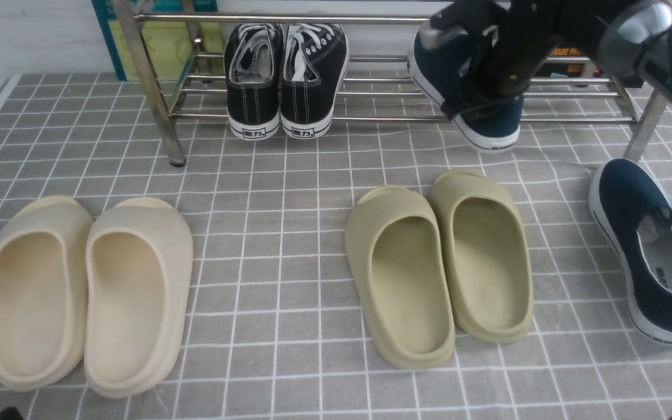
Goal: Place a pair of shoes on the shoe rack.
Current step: Use the right arm to put a shoe into the shoe rack
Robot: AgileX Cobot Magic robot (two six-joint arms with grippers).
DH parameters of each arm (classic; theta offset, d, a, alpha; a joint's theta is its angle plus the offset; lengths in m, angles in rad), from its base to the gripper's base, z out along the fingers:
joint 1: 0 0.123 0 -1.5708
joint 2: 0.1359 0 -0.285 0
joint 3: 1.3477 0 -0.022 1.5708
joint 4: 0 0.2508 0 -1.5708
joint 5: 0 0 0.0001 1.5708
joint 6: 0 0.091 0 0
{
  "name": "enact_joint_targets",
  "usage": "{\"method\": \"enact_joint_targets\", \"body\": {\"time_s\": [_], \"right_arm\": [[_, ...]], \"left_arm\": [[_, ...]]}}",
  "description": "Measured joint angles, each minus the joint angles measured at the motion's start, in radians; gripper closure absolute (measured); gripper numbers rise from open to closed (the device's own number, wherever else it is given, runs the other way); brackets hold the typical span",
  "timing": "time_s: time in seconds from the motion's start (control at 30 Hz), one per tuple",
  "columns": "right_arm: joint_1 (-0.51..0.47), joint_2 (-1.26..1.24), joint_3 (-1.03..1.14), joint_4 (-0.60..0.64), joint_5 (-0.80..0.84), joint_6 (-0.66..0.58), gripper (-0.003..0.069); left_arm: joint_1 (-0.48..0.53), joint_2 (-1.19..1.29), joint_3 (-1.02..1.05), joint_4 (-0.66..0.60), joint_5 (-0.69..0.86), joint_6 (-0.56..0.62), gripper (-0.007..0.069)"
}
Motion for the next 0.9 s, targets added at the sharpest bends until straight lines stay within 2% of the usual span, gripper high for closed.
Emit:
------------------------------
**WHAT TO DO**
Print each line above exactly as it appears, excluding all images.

**ANSWER AREA**
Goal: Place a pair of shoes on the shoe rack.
Current step: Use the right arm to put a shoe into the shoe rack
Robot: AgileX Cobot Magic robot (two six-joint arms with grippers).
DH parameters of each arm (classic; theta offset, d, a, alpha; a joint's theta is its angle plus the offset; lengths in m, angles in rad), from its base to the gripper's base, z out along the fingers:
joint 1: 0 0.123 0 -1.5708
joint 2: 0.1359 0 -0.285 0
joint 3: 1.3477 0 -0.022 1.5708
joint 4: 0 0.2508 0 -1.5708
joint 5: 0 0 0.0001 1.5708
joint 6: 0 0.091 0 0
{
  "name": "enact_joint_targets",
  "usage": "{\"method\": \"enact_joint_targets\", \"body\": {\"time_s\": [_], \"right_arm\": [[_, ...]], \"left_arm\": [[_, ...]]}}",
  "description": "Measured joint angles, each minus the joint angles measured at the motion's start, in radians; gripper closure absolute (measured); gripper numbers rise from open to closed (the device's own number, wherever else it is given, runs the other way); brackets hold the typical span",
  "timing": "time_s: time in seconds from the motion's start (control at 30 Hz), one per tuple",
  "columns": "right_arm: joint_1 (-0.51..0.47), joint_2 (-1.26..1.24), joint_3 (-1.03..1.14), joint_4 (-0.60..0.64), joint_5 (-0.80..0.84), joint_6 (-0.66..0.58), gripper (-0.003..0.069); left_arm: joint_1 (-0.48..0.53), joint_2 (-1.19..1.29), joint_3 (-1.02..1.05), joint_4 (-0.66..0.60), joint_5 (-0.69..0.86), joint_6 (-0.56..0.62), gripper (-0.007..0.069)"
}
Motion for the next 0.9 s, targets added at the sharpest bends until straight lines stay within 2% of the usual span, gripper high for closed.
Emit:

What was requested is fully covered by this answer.